• _Try it_: Report the number of lines in the material below that contain "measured", without any other words.

--------------------

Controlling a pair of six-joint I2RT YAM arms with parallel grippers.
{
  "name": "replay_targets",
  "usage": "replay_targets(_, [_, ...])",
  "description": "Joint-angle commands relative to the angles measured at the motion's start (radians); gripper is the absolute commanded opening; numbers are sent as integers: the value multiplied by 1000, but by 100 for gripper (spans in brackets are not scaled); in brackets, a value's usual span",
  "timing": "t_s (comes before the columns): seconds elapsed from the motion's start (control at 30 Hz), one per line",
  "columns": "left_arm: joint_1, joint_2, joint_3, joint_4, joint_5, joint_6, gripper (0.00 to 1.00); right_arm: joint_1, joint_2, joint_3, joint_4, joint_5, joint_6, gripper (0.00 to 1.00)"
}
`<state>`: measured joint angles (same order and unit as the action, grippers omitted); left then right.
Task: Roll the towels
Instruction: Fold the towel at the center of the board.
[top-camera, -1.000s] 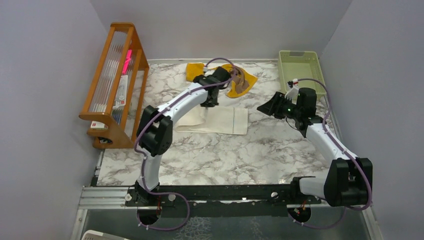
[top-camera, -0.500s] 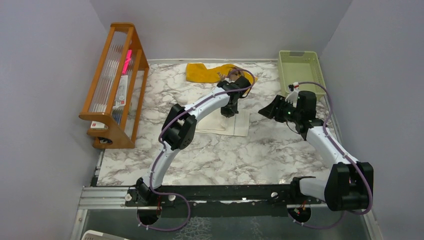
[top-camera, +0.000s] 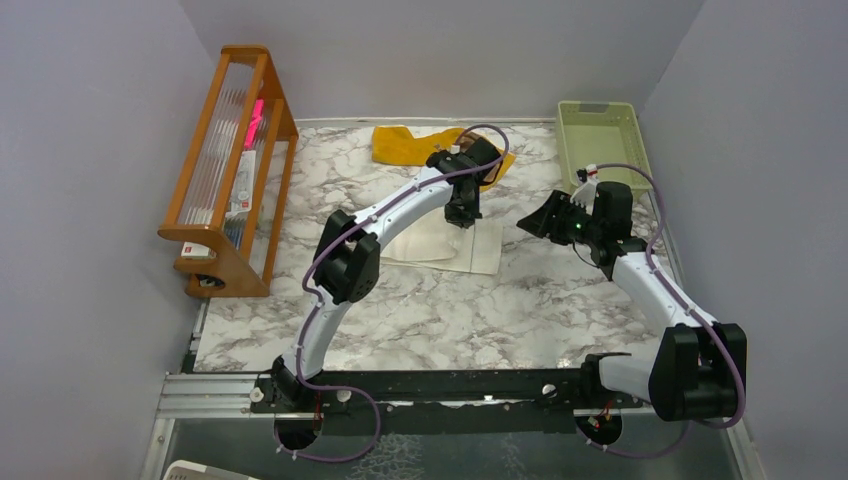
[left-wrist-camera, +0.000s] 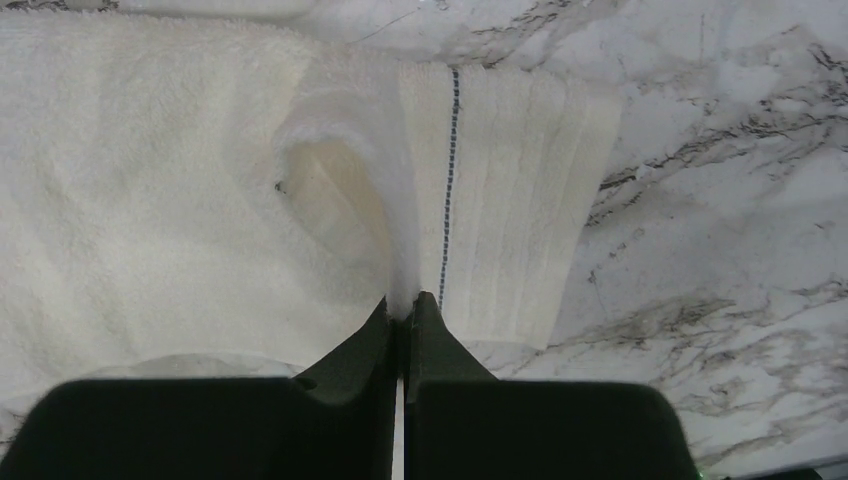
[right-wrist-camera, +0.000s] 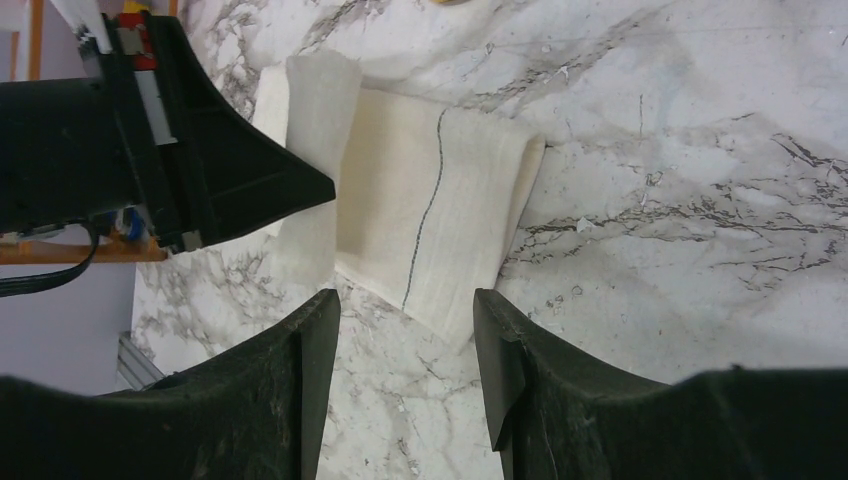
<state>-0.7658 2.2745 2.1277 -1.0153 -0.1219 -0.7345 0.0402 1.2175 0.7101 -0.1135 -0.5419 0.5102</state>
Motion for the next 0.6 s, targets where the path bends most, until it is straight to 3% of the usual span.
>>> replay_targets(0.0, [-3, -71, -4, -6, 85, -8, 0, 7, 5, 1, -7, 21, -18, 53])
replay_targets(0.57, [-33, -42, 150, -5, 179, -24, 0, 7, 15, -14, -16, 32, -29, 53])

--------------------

• _Answer to this problem_: 2